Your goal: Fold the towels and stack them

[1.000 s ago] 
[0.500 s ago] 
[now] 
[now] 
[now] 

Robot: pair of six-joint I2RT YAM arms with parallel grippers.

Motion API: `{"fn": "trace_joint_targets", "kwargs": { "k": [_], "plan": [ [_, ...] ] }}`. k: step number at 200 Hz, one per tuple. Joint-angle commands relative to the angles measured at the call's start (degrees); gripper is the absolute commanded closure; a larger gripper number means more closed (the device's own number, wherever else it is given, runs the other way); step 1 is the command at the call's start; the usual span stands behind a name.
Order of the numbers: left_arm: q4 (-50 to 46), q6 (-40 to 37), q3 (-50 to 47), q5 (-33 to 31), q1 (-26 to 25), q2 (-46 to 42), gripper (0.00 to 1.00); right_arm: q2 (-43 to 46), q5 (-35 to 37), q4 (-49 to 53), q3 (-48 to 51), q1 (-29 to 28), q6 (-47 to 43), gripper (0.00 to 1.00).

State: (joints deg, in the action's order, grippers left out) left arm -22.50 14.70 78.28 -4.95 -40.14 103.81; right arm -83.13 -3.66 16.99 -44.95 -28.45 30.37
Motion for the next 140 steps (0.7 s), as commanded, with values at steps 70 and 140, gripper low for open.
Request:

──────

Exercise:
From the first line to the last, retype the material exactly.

Answer for this exercise:
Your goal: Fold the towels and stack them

[1.000 s ago] 
[0.500 s ago] 
[now] 
[now] 
[now] 

Robot: pair of six-joint I2RT YAM arms with parallel grippers.

Motion API: `{"fn": "trace_joint_targets", "kwargs": { "k": [_], "plan": [ [_, ...] ] }}`. k: step number at 200 Hz, one per tuple. Joint-angle commands relative to the angles measured at the call's start (degrees); gripper is the absolute commanded closure; a larger gripper number means more closed (the device's own number, wherever else it is given, runs the other way); step 1 is the command at the call's start; the usual span stands behind a name.
Order of the numbers: left_arm: q4 (-50 to 46), q6 (-40 to 37), q3 (-50 to 47), q5 (-33 to 31), q1 (-26 to 25), q2 (-46 to 42), gripper (0.00 to 1.00); right_arm: q2 (-43 to 46), q5 (-35 to 37), q4 (-49 to 53), q3 (-48 to 51), q1 (-29 to 28), q6 (-47 to 43), gripper (0.00 to 1.00).

State: (joints deg, in the action's order, grippers left out) left arm -22.50 14.70 78.28 -4.95 -40.14 103.81; right arm -83.13 -3.66 16.99 -44.95 -28.45 30.37
Motion for the next 140 steps (0.7 s), as commanded, with values at steps 70 and 140, gripper low for open.
Request:

There is nothing more to this exercise.